In order to be able to evaluate lung disease, spirometry test have been developed as a means of assessing the lung volume and ability to exhale rapidly. Spirometry forms the basis for Pulmonary Function Tests. In order to evaluate a patient, pulmonary physicians have performed numerous measurements on normal subjects and use these values to compare normal lung
volumes with those in a particular patient. Many of these “standardized tests” have been accumulated. One or the most referenced standardized lung volume standard tables was published by Crapo et al (Crapo 1981).
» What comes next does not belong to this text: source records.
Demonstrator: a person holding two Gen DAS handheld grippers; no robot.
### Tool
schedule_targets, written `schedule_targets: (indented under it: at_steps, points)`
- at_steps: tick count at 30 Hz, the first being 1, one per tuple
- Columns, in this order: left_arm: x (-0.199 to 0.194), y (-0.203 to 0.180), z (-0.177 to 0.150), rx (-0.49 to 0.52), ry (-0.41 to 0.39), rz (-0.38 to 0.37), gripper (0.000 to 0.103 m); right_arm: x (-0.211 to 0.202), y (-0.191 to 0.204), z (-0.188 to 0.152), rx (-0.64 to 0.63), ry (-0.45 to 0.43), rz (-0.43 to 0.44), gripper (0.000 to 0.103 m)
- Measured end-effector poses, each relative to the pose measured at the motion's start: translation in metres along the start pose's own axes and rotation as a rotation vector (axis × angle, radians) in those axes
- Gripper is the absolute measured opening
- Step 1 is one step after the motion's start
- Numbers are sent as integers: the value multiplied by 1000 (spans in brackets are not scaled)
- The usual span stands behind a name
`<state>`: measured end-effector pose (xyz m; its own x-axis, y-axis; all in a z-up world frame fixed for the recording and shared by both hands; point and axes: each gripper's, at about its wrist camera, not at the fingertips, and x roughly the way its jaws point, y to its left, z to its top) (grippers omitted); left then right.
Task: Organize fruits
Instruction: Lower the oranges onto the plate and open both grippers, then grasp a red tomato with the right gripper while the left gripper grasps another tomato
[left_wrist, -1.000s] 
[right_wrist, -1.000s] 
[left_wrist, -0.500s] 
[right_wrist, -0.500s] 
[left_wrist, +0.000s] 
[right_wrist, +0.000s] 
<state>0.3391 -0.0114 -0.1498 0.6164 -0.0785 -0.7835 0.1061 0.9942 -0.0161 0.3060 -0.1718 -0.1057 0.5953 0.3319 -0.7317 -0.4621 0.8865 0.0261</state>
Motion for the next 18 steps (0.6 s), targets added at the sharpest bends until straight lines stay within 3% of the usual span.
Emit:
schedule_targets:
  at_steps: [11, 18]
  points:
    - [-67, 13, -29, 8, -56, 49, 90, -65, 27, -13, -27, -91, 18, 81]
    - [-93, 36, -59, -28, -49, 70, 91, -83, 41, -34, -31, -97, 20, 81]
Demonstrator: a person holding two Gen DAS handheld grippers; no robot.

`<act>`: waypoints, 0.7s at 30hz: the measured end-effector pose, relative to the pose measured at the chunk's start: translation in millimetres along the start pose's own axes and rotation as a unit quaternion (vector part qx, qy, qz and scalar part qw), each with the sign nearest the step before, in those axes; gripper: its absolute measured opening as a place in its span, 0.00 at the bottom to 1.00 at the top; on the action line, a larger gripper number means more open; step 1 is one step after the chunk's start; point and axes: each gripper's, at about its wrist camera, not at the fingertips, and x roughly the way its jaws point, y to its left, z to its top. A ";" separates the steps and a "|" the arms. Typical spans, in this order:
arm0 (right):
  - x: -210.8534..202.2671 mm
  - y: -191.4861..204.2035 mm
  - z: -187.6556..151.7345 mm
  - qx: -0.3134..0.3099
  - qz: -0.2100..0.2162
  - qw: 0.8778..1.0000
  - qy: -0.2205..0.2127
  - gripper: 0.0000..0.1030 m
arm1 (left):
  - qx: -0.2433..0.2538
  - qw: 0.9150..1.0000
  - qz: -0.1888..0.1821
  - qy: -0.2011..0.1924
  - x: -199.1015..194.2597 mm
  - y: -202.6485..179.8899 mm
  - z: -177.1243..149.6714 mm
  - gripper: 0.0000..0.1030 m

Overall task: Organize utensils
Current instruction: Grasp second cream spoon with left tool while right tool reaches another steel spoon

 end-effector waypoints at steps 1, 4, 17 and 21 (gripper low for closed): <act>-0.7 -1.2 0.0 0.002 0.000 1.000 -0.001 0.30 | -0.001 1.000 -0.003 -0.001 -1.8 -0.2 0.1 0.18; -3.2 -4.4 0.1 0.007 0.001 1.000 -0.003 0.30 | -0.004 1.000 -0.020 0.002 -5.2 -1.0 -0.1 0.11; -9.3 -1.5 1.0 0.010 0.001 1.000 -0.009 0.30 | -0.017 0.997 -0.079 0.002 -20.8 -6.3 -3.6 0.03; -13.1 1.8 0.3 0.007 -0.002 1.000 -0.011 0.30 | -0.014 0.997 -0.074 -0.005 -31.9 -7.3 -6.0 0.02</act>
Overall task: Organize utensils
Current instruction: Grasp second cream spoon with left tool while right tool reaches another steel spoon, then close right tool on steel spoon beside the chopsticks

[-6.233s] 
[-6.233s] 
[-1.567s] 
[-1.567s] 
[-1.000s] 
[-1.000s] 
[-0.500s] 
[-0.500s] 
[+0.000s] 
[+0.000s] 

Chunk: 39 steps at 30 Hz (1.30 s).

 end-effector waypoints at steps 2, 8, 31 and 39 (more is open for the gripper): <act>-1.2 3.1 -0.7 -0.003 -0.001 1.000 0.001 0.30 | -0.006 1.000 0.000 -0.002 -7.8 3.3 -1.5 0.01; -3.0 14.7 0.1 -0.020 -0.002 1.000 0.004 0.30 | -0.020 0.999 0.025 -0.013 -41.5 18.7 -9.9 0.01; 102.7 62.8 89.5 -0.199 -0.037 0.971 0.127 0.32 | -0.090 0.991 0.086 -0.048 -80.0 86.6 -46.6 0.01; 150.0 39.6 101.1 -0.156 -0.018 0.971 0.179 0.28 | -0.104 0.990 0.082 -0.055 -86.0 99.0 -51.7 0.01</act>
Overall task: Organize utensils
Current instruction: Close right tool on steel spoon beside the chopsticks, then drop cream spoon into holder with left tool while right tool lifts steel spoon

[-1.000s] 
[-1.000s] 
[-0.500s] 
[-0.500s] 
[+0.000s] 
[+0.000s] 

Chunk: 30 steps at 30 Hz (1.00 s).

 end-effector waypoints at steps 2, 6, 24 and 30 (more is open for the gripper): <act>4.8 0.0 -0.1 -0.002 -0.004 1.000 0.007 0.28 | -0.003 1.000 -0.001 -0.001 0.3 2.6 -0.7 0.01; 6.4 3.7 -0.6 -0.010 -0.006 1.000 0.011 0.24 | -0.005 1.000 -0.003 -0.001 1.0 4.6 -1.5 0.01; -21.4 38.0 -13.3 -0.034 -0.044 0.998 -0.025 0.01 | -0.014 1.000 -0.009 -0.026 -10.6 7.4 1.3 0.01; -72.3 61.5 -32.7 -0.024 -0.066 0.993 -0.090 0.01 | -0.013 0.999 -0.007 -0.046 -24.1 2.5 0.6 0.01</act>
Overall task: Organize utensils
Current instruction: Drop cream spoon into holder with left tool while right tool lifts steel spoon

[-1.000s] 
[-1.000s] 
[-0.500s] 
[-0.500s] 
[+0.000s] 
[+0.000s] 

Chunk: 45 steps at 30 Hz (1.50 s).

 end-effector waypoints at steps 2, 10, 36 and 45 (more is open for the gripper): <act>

All modern infrared breath testing machines require a minimum volume of exhalation before a breath sample will be taken. Once the minimum volume is exhaled (1.5 liters for the Datamaster), a breath sample is taken when the subject stops exhalating. In order to fulfill the minimum exhalation requirement of the machine, the individual with the smaller lung volume must exhale farther into the available lung volume in order to provide a sample. A 60 year old, 150 cm female must exhale 1.5 L/2.48 L = 0.604 % of the FVC before acceptance. A 20 year old, 190 cm male must exhale 1.5 L/ 6.32 L = 0.237 % of the FVC before acceptance. Thus it is more likely that a 60 year old subject will have a higher BrAC than the 20 year old male subject. The breath sample can be obtained whenever the subject stops exhaling. The minimum exhalation required may be 1.5 liters. The maximum exhalation is the exhaled lung volume of the subject. The average BrAC for the small lung volume subject is greater than the average BrAC for the large lung volume subject. On the average, the nature of the breath test machine, with the fixed minimum exhalation requirement is inherently biased against subjects with smaller lung volumes.

Summary

The alcohol breath test was founded on "old science". Progressive development of newer, more modern technologies show that it is impossible for the alcohol concentration in breath to remain unchanged during exhalation from the alveolar or "deep lung" regions to the mouth. Alcohol always exchanges between the respired air and the airway mucosa. Consequently, BrAC depends on a variety of factors including: lung volume, body temperature, breath temperature, blood hematocrit and body size, with smaller individuals having a greater BrAC.